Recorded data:
##############################

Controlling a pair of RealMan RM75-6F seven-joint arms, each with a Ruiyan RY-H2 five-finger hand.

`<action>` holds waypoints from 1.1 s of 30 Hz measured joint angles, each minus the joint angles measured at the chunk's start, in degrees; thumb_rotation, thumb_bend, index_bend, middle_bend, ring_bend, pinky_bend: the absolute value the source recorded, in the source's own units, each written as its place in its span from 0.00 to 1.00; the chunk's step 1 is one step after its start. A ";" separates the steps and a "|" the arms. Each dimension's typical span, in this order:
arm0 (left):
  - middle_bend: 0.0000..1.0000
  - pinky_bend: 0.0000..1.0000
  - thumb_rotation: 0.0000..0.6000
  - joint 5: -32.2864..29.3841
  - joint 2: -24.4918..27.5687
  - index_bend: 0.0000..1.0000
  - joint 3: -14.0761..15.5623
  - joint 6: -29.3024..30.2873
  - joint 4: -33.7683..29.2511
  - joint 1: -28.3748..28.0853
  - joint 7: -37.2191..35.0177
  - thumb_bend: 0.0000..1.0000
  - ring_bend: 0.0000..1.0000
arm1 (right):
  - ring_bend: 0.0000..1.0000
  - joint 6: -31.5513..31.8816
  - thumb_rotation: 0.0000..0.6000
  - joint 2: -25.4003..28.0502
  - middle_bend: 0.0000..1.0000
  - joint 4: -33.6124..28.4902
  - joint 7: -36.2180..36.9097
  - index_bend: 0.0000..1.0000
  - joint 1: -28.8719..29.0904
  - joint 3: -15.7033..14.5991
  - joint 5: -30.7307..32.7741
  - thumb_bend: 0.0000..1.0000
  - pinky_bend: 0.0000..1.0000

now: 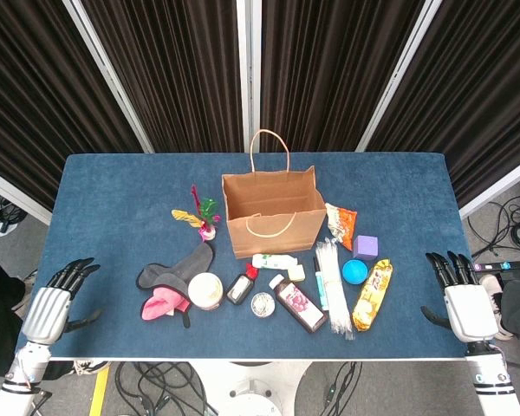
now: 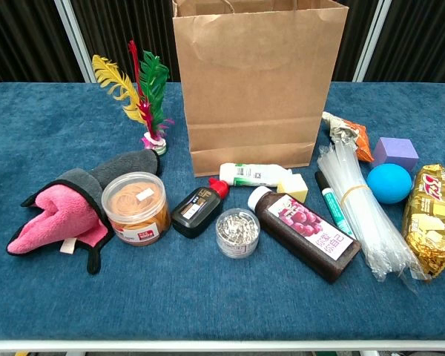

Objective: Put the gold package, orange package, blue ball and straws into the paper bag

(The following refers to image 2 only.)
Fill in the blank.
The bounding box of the bundle of transparent straws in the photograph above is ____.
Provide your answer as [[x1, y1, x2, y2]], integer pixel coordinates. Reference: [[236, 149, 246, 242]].
[[316, 142, 431, 285]]

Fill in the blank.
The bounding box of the orange snack bag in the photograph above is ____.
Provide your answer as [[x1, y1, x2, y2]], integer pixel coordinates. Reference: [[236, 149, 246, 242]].
[[321, 111, 375, 163]]

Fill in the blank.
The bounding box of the blue ball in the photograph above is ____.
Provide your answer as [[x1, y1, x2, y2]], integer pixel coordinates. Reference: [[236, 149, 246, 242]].
[[366, 162, 414, 205]]

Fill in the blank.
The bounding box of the purple foam block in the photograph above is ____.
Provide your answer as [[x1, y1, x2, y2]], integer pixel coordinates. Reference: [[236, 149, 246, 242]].
[[372, 136, 420, 173]]

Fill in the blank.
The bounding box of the gold foil package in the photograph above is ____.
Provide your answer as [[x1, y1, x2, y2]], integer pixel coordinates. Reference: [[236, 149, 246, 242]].
[[401, 163, 445, 280]]

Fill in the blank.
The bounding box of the white and green tube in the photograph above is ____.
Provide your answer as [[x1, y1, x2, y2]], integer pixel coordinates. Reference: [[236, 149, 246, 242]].
[[219, 162, 294, 188]]

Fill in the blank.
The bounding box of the yellow sponge block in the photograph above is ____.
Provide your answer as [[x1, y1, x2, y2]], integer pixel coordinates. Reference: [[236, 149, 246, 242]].
[[276, 173, 309, 204]]

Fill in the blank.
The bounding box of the brown paper shopping bag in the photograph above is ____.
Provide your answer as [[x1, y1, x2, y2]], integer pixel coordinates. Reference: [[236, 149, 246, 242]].
[[171, 0, 350, 178]]

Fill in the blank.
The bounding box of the black ink bottle red cap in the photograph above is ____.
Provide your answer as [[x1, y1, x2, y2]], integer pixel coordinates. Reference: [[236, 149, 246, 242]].
[[170, 177, 230, 240]]

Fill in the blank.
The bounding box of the clear jar of rubber bands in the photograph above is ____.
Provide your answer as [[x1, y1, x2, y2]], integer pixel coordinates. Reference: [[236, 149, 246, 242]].
[[101, 171, 171, 247]]

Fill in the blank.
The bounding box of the dark juice bottle grape label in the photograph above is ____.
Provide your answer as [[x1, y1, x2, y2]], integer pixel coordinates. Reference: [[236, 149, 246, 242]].
[[247, 185, 362, 285]]

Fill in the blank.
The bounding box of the colourful feather shuttlecock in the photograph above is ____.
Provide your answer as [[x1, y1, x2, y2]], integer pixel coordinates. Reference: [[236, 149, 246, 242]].
[[91, 39, 175, 156]]

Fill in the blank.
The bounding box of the green marker pen black cap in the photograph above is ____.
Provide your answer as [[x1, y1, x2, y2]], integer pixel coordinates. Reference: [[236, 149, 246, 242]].
[[314, 170, 357, 240]]

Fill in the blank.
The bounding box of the blue fabric covered table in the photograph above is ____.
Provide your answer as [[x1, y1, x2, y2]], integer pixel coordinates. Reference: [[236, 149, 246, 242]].
[[0, 81, 445, 356]]

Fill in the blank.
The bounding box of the pink and grey cloth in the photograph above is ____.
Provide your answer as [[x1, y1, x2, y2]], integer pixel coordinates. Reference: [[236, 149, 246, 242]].
[[6, 149, 161, 276]]

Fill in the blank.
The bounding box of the black pleated curtain panel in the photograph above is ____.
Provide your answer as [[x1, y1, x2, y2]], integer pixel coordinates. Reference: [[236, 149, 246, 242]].
[[0, 0, 83, 90], [70, 0, 182, 83], [363, 0, 445, 85], [332, 0, 380, 82]]

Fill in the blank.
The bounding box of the white partition frame post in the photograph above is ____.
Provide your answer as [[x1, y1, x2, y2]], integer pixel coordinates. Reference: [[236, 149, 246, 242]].
[[53, 0, 97, 83], [352, 0, 394, 82]]

##############################

BRIEF
Please transcribe each entry exactly, but skip any picture it holds.

TASK ANSWER
Controlling a pair of RealMan RM75-6F seven-joint arms, each with a Ruiyan RY-H2 five-finger hand.

`<action>` holds waypoints from 1.1 s of 30 Hz measured joint angles, each minus the joint angles measured at the chunk's start, in degrees; thumb_rotation, thumb_bend, index_bend, middle_bend, ring_bend, pinky_bend: the absolute value the source recorded, in the source's own units, each written as its place in its span from 0.00 to 1.00; the chunk's step 1 is one step after its start. A ";" separates the steps and a "|" the arms. Each dimension's typical span, in this order:
arm0 (left):
  - middle_bend: 0.0000..1.0000
  - pinky_bend: 0.0000..1.0000
  - thumb_rotation: 0.0000..0.6000
  - joint 5: -32.2864..29.3841
  - joint 2: -24.4918..27.5687
  - index_bend: 0.0000..1.0000
  - joint 3: -14.0761..15.5623
  - joint 6: -29.3024..30.2873
  - joint 4: -33.7683..29.2511
  - joint 1: -28.3748..28.0853
  - joint 7: -37.2191..35.0177
  - thumb_bend: 0.0000..1.0000
  - ring_bend: 0.0000..1.0000
arm1 (right):
  - ring_bend: 0.0000..1.0000
  - joint 6: -31.5513..31.8816
  - thumb_rotation: 0.0000..0.6000
  - joint 2: -25.4003..28.0502
  - middle_bend: 0.0000..1.0000
  - joint 4: -33.6124..28.4902
  - joint 7: -36.2180..36.9097
  - index_bend: 0.0000..1.0000
  - joint 1: -28.8719..29.0904
  - joint 3: -15.7033..14.5991
  - joint 5: -30.7307..32.7741
  - thumb_bend: 0.0000..1.0000
  - pinky_bend: 0.0000..1.0000

now: 
now: 

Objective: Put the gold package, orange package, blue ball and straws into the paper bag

(The following refers to image 2 only.)
Fill in the blank.
The bounding box of the bundle of transparent straws in the photograph above is ____.
Provide your answer as [[x1, y1, x2, y2]], integer pixel coordinates. Reference: [[236, 149, 246, 242]].
[[316, 142, 431, 285]]

Fill in the blank.
The bounding box of the orange snack bag in the photograph above is ____.
Provide your answer as [[x1, y1, x2, y2]], integer pixel coordinates. Reference: [[236, 149, 246, 242]].
[[321, 111, 375, 163]]

Fill in the blank.
The bounding box of the blue ball in the photograph above is ____.
Provide your answer as [[x1, y1, x2, y2]], integer pixel coordinates. Reference: [[236, 149, 246, 242]].
[[366, 162, 414, 205]]

Fill in the blank.
The bounding box of the purple foam block in the photograph above is ____.
Provide your answer as [[x1, y1, x2, y2]], integer pixel coordinates. Reference: [[236, 149, 246, 242]].
[[372, 136, 420, 173]]

Fill in the blank.
The bounding box of the gold foil package in the photograph above is ____.
Provide your answer as [[x1, y1, x2, y2]], integer pixel coordinates. Reference: [[236, 149, 246, 242]].
[[401, 163, 445, 280]]

Fill in the blank.
The bounding box of the white and green tube in the photograph above is ____.
Provide your answer as [[x1, y1, x2, y2]], integer pixel coordinates. Reference: [[236, 149, 246, 242]].
[[219, 162, 294, 188]]

Fill in the blank.
The bounding box of the yellow sponge block in the photograph above is ____.
Provide your answer as [[x1, y1, x2, y2]], integer pixel coordinates. Reference: [[236, 149, 246, 242]].
[[276, 173, 309, 204]]

Fill in the blank.
The bounding box of the brown paper shopping bag in the photograph above is ____.
Provide your answer as [[x1, y1, x2, y2]], integer pixel coordinates. Reference: [[236, 149, 246, 242]].
[[171, 0, 350, 178]]

Fill in the blank.
The bounding box of the black ink bottle red cap in the photograph above is ____.
Provide your answer as [[x1, y1, x2, y2]], integer pixel coordinates. Reference: [[236, 149, 246, 242]].
[[170, 177, 230, 240]]

Fill in the blank.
The bounding box of the clear jar of rubber bands in the photograph above is ____.
Provide your answer as [[x1, y1, x2, y2]], integer pixel coordinates. Reference: [[236, 149, 246, 242]].
[[101, 171, 171, 247]]

Fill in the blank.
The bounding box of the dark juice bottle grape label in the photograph above is ____.
Provide your answer as [[x1, y1, x2, y2]], integer pixel coordinates. Reference: [[236, 149, 246, 242]].
[[247, 185, 362, 285]]

Fill in the blank.
The bounding box of the colourful feather shuttlecock in the photograph above is ____.
Provide your answer as [[x1, y1, x2, y2]], integer pixel coordinates. Reference: [[236, 149, 246, 242]].
[[91, 39, 175, 156]]

Fill in the blank.
The bounding box of the green marker pen black cap in the photograph above is ____.
Provide your answer as [[x1, y1, x2, y2]], integer pixel coordinates. Reference: [[236, 149, 246, 242]].
[[314, 170, 357, 240]]

Fill in the blank.
The bounding box of the blue fabric covered table in the photograph above is ____.
Provide your answer as [[x1, y1, x2, y2]], integer pixel coordinates. Reference: [[236, 149, 246, 242]].
[[0, 81, 445, 356]]

Fill in the blank.
The bounding box of the pink and grey cloth in the photograph above is ____.
Provide your answer as [[x1, y1, x2, y2]], integer pixel coordinates. Reference: [[236, 149, 246, 242]].
[[6, 149, 161, 276]]

Fill in the blank.
The bounding box of the black pleated curtain panel in the photograph above is ____.
Provide your answer as [[x1, y1, x2, y2]], integer pixel coordinates. Reference: [[236, 149, 246, 242]].
[[0, 0, 83, 90], [70, 0, 182, 83], [363, 0, 445, 85], [332, 0, 380, 82]]

Fill in the blank.
The bounding box of the white partition frame post in the photograph above is ____.
Provide your answer as [[x1, y1, x2, y2]], integer pixel coordinates. Reference: [[236, 149, 246, 242]].
[[53, 0, 97, 83], [352, 0, 394, 82]]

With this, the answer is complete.